More than 3,200 confirmed coronavirus cases have been recorded in the U.S. so far, according to figures maintained by Johns Hopkins University. But epidemiologists say tens of thousands of Americans are likely to have been infected, with most of them unaware that they’re passing on the virus.
Some people – particularly in their 60s or older, especially if they have underlying health problems – experience life-threatening symptoms. But others – particularly in their 20s or younger – are more likely to experience mild symptoms or no symptoms at all. Today’s briefing didn’t directly address the phenomenon of asymptomatic or cryptic transmission and its implications for testing strategies.
In other developments:
- Trump touted the Federal Reserve’s actions to stimulate the economy by cutting its benchmark interest rate to zero percent and purchasing $700 billion worth of Treasury bonds and mortgage-backed securities. “The market should be very thrilled,” he said. But after the move was announced, the Dow Jones futures index fell more than 1,000 points, triggering trading limits.
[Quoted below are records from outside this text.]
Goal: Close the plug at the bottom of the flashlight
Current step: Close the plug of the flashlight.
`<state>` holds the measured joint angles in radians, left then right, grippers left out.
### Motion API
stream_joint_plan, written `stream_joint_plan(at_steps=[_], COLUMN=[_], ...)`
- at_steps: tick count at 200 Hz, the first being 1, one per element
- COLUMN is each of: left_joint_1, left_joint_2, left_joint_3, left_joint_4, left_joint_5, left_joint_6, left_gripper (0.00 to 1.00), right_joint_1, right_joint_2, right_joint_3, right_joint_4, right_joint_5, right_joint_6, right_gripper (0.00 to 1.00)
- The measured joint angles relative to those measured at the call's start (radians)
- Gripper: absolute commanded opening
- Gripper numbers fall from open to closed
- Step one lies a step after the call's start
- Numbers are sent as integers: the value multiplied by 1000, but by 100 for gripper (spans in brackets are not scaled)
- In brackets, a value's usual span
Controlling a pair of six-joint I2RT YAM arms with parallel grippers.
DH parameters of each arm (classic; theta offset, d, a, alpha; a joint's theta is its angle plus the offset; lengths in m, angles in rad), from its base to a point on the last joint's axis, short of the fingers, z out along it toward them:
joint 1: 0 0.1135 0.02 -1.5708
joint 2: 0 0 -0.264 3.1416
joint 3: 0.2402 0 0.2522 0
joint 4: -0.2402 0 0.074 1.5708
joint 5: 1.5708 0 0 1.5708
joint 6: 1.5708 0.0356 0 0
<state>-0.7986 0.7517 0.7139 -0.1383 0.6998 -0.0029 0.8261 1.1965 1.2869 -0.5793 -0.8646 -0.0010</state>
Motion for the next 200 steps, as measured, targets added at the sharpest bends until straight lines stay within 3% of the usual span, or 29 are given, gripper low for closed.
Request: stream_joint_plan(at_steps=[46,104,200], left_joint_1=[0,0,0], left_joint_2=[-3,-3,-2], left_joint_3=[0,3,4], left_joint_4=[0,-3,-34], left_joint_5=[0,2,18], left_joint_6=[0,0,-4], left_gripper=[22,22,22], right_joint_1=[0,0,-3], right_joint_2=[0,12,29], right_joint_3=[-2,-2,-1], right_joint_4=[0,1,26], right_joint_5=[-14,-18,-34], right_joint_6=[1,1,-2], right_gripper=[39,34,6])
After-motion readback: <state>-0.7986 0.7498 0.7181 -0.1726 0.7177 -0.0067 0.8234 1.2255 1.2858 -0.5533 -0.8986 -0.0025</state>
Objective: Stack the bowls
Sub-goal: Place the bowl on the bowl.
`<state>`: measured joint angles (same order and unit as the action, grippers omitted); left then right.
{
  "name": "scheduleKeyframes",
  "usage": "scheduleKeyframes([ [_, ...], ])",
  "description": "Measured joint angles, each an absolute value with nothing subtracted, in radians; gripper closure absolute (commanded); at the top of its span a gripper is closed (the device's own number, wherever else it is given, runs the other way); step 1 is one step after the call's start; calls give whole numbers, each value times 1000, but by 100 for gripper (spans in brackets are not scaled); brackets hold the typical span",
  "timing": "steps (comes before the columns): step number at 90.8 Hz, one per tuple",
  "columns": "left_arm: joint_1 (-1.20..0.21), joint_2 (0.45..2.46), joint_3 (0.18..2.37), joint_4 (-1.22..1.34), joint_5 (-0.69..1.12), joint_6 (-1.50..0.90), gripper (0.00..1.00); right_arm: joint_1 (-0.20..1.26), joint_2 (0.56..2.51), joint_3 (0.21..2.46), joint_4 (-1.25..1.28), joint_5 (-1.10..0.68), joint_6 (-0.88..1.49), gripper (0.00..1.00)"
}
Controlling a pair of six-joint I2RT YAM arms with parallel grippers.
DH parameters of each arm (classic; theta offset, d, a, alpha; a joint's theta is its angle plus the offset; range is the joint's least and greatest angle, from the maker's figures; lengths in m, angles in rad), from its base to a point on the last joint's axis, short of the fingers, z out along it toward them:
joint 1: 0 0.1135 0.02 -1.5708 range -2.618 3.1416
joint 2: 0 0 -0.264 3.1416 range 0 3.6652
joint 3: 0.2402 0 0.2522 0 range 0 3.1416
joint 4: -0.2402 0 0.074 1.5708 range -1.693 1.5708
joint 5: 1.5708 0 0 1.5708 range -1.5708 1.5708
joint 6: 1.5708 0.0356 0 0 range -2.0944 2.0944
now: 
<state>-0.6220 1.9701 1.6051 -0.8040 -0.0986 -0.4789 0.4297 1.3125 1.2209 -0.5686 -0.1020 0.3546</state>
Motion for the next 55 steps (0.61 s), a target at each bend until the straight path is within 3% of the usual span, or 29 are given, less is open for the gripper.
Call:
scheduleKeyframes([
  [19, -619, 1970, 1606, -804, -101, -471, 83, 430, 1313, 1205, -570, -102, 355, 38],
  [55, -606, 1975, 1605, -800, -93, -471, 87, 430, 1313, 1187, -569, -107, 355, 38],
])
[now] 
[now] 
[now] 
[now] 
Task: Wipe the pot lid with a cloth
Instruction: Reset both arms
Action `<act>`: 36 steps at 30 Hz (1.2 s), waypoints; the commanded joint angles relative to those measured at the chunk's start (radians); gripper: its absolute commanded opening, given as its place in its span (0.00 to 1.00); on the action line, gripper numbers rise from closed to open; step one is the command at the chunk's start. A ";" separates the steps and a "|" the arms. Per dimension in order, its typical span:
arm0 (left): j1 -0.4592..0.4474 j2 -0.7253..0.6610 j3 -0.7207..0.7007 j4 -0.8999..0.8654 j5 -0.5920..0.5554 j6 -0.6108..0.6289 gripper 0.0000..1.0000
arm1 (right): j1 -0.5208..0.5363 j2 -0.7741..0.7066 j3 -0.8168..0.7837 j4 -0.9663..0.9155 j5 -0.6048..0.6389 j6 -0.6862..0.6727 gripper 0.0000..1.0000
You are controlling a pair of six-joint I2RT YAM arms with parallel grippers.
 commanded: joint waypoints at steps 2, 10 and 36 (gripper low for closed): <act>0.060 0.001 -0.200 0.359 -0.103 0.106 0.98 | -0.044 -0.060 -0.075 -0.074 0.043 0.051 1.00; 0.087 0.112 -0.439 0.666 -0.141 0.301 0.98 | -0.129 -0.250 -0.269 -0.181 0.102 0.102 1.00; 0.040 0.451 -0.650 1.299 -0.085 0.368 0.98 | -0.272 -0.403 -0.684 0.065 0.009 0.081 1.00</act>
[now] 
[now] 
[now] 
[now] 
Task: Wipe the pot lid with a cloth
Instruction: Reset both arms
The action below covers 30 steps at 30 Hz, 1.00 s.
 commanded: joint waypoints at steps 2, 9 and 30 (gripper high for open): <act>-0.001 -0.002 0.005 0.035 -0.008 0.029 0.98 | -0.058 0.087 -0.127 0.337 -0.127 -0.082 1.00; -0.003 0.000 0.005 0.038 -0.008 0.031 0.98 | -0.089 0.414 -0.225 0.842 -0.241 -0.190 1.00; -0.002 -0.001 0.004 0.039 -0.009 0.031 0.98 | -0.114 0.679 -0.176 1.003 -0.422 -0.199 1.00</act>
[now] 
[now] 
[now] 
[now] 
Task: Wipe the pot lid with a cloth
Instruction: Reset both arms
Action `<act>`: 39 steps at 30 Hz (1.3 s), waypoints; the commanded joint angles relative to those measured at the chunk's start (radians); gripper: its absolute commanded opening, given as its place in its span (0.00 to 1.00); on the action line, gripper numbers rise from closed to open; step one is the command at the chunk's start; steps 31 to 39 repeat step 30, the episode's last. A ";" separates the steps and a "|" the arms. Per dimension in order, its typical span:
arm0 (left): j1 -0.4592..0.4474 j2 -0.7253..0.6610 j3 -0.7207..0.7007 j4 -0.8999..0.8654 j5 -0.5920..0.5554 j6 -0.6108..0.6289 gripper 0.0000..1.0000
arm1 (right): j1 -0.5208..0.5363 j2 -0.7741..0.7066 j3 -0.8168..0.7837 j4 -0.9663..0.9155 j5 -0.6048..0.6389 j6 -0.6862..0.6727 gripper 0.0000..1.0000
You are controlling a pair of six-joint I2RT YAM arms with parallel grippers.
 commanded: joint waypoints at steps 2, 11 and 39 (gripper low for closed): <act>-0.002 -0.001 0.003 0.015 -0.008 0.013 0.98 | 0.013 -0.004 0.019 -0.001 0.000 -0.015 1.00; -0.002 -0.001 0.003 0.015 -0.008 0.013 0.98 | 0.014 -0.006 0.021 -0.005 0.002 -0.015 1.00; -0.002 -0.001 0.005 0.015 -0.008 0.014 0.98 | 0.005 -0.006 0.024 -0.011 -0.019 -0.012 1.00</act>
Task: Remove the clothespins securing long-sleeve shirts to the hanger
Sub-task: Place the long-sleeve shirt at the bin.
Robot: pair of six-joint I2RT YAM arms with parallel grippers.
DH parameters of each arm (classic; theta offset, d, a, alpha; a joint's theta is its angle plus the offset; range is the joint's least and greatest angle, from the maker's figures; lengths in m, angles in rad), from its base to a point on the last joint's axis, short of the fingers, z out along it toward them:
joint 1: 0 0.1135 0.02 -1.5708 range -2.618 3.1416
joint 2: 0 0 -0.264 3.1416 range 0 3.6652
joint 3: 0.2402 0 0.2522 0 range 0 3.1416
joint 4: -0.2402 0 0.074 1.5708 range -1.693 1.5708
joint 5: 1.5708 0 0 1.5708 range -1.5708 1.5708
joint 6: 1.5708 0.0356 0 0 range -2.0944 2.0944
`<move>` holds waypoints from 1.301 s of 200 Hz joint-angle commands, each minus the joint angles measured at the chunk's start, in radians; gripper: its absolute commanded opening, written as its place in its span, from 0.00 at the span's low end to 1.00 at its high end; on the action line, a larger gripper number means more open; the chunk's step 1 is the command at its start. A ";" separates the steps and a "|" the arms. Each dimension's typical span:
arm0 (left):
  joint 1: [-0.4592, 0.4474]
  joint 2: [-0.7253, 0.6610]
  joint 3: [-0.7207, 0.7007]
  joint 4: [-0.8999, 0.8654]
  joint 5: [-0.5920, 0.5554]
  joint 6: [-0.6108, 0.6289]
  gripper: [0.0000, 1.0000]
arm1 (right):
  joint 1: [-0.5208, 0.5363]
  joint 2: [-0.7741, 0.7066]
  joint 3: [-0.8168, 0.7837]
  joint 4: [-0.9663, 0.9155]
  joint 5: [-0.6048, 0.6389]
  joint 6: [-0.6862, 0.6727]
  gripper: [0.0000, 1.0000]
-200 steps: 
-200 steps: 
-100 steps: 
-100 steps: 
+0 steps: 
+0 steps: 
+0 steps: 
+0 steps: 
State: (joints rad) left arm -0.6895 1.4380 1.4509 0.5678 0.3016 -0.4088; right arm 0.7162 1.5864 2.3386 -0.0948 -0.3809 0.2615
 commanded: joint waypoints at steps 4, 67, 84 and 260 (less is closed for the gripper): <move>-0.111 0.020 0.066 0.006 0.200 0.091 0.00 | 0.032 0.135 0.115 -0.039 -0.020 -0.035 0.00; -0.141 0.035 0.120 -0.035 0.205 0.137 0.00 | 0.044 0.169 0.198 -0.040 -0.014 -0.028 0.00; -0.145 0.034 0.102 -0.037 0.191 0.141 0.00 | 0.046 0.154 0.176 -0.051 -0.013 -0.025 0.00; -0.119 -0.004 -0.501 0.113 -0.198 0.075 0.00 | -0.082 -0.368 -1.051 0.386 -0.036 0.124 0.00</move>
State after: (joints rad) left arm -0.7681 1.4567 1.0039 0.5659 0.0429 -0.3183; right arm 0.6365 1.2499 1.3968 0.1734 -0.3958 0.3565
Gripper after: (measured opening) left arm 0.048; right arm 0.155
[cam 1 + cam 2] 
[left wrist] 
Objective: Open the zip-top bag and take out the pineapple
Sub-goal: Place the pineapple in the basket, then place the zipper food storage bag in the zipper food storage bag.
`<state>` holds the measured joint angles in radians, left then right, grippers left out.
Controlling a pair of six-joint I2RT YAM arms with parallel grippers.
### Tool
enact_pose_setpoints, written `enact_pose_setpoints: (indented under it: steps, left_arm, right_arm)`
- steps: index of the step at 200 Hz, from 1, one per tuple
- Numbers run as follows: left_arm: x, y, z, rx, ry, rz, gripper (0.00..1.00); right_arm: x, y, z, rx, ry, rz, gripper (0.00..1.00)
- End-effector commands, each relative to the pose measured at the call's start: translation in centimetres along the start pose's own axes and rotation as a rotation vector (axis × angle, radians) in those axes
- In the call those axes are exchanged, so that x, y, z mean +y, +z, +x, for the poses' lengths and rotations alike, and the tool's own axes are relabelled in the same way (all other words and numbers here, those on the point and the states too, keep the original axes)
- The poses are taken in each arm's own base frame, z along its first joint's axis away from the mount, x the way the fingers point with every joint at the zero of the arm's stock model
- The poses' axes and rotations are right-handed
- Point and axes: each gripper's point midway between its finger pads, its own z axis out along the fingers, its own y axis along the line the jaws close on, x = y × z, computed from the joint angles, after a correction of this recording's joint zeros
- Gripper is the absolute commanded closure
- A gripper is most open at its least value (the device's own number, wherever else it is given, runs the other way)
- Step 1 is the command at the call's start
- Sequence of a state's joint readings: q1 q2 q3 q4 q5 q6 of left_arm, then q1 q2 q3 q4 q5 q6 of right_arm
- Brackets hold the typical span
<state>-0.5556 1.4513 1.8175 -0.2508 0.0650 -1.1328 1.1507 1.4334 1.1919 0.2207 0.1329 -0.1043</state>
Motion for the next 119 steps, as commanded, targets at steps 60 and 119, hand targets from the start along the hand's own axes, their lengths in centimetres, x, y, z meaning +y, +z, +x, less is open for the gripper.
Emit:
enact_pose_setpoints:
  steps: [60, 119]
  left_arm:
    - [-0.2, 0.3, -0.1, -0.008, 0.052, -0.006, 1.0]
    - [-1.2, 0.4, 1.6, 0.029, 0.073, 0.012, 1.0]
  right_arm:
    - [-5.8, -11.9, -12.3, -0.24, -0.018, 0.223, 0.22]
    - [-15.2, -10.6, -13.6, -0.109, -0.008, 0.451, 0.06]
- Acting Homeland Security Chad Wolf acknowledged that the crush of travelers returning from Europe has put a strain on screening systems at U.S. airports, particularly at O’Hare in Chicago. Problems at O’Hare sparked harsh criticism overnight, including from Illinois Gov. J.B. Pritzker. “We have course-corrected,” said Wolf, who reported that the average wait time for returning passengers was down to 30 minutes.
- Wolf was asked about potential limitations on domestic travel from coronavirus hotspots. “We continue to look at all options,” he said.
- Anthony Fauci, director of the National Institute of Allergy and Infectious Diseases, praised the federal government’s moves to increased testing – but urged the general public to continue taking action to slow the spread of the virus. “The worst is yet ahead for us,” he said. When asked whether officials might at some point recommend closing down restaurants and bars, Fauci answered, “That could be, absolutely.”
- In response to questions about the availability of medical supplies, Health and Human Services Secretary Alex Azar said public officials were making use of a strategic stockpile that includes “thousands and thousands of ventilators.” Fauci told CNN that the stockpile amounts to 12,700 ventilators, which would not be enough for the worst-case scenario. “We will be able hopefully to backfill the stockpile as best as we can,” Fauci said.
- Today the CDC issued fresh recommendations for countering the outbreak – including a call for the cancellation or postponement of in-person events that consist of 50 or more people. The CDC says its recommendation on large-group gatherings will be in effect for the next eight weeks, but does not apply to the day-to-day operation of organizations such as schools, higher-learning institutions or businesses.